WHAT YOU ARE ASKED TO DO
From the material below, return every line that includes "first".

DATA EXCERPT
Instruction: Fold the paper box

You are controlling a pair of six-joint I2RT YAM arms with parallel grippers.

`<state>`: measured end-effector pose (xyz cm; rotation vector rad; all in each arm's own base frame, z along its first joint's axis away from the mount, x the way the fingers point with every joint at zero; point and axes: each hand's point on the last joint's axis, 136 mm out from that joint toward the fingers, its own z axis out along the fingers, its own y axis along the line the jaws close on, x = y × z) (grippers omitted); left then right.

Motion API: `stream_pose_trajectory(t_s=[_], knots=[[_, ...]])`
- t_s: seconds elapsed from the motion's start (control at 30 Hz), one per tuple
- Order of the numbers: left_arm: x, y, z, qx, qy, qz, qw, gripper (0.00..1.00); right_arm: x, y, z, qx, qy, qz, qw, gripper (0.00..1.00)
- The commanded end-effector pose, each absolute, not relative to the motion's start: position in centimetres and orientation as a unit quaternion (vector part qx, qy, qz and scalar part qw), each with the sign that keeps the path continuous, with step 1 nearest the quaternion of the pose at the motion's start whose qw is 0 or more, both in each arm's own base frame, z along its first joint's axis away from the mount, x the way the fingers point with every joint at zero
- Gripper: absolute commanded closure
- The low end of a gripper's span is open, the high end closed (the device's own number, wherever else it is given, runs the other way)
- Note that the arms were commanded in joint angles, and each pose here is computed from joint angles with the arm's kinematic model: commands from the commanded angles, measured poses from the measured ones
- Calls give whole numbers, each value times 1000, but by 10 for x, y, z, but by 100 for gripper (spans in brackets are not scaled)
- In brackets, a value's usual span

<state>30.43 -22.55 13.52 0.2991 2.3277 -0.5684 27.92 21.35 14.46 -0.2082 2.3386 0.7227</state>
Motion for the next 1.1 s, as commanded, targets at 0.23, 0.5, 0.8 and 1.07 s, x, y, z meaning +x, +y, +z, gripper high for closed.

WRITTEN ANSWER
`<state>`: measured end-effector pose (xyz cm; rotation vector rad; all in each arm's own base frame, z along its first joint's axis away from the mount, x the way the fingers point with every joint at zero; point and axes: each hand's point on the last joint's axis, 136 mm out from that joint toward the fingers, its own z axis out along the fingers, its own y axis along the line the jaws close on, x = y × z) (grippers omitted); left then right.
- The commanded end-effector pose, each absolute, not relative to the motion's start: position in centimetres and orientation as a unit quaternion (vector part qx, qy, qz and scalar part qw), each with the sign that keeps the path continuous, with step 1 nearest the quaternion of the pose at the motion's start whose qw is 0 or more, both in each arm's own base frame, z along its first joint's axis away from the mount, x the way the fingers point with every joint at zero

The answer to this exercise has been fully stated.